- _Goal of the exercise_: Restate the data below word for word. Skip any images it contains.

- _Data extract_:

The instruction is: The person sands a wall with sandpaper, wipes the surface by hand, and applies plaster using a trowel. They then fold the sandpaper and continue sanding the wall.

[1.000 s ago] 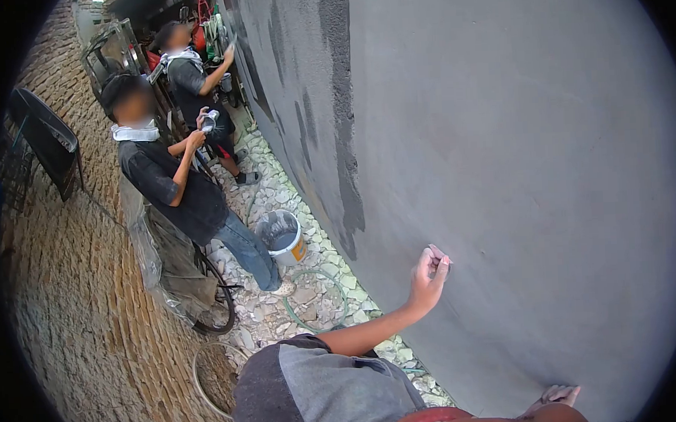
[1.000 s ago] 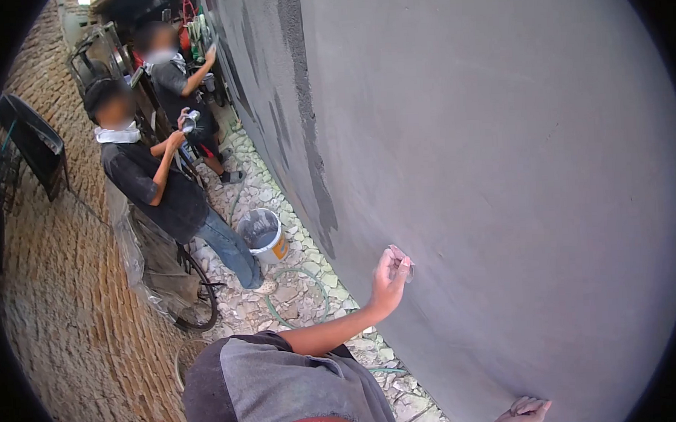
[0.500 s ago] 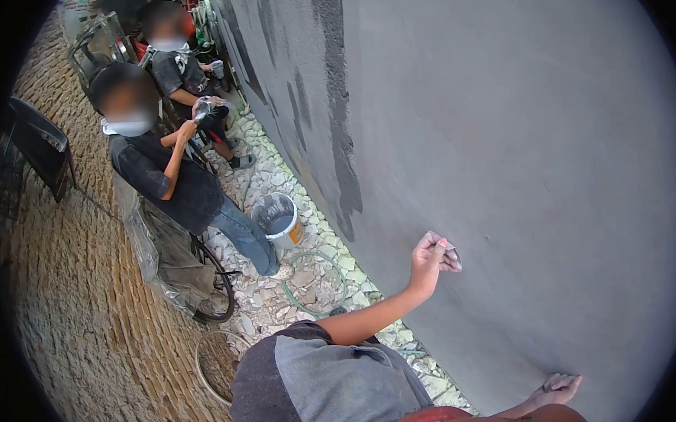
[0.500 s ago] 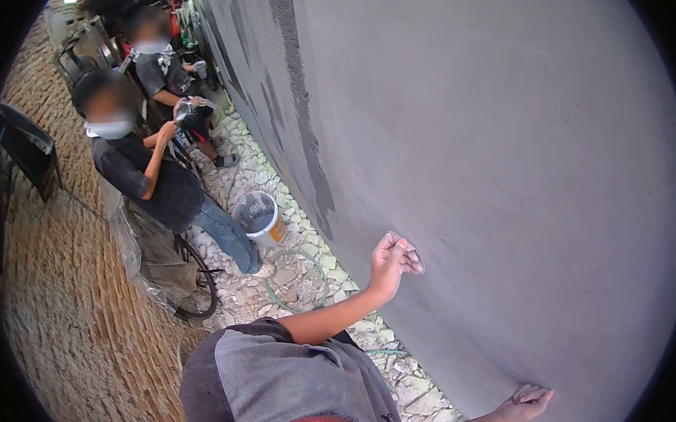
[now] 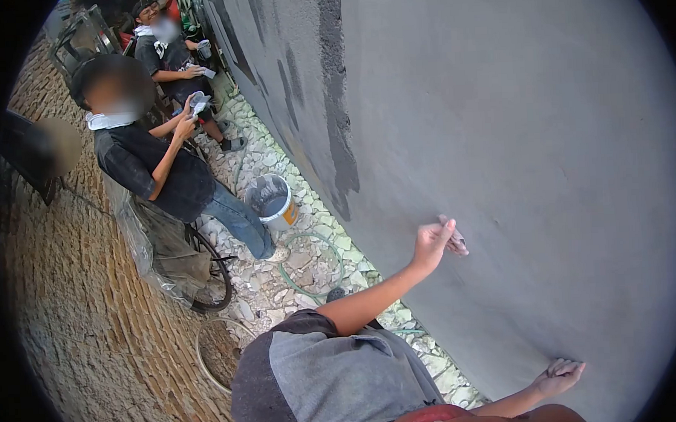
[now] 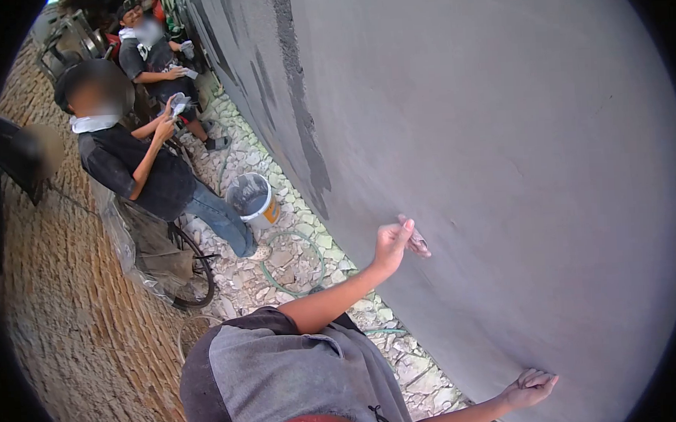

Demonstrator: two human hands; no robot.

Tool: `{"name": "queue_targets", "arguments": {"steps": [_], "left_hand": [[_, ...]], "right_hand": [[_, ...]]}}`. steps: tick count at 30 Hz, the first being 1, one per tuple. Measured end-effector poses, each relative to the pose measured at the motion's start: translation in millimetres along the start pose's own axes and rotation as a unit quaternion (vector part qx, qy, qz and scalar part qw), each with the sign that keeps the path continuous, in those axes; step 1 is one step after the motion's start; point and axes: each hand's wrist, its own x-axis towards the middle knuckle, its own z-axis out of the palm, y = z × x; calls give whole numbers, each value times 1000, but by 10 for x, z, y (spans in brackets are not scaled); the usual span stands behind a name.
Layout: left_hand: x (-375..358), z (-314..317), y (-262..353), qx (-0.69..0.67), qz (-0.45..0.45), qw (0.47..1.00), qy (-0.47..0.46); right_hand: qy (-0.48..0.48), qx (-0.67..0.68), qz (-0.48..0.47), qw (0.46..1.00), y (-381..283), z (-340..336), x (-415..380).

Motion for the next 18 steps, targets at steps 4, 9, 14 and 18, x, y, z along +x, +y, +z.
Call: {"name": "queue_targets", "arguments": {"steps": [4,9,14,18], "left_hand": [[253,-295,184,64,16,998,-9],[479,-537,236,32,51,998,6],[97,-231,-145,80,56,993,-60],[374,-478,25,120,130,984,-24]], "right_hand": [[5,7,7,1000,-10,47,-10],[0,18,1,1000,38,42,40],[25,35,-2,999,39,-7,-3],[-28,40,15,999,38,-105,32]]}}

- _Response below_:
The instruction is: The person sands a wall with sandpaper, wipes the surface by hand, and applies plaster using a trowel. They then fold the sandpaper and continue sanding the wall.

[1.000 s ago] 
[1.000 s ago] 
[0.500 s ago] 
[0.500 s ago] 
[now] 
[now] 

Demonstrator: two human hands; no robot.

Tool: `{"name": "queue_targets", "arguments": {"steps": [_], "left_hand": [[_, ...]], "right_hand": [[_, ...]]}}`. steps: tick count at 30 Hz, the first being 1, one per tuple. Measured end-effector poses, each relative to the pose measured at the motion's start: translation in millimetres along the start pose's own axes and rotation as a unit quaternion (vector part qx, qy, qz and scalar part qw), each with the sign that keeps the path continuous, in those axes; step 1 is one step after the motion's start; point and axes: each hand's wrist, its own x-axis towards the middle knuckle, its own z-axis out of the palm, y = z × x; calls give whole numbers, each value times 1000, but by 10 for x, z, y (spans in brackets are not scaled); the usual span stands behind a name.
Layout: left_hand: x (-375..358), z (-314..317), y (-262..353), qx (-0.69..0.67), qz (-0.45..0.45), qw (0.47..1.00), qy (-0.47..0.46); right_hand: qy (-0.48..0.48), qx (-0.67..0.68), qz (-0.48..0.47), qw (0.46..1.00), y (-381..283), z (-340..336), x (-415..380).

Motion for the next 18 steps, targets at steps 4, 9, 14 and 18, x, y, z along +x, +y, +z.
Call: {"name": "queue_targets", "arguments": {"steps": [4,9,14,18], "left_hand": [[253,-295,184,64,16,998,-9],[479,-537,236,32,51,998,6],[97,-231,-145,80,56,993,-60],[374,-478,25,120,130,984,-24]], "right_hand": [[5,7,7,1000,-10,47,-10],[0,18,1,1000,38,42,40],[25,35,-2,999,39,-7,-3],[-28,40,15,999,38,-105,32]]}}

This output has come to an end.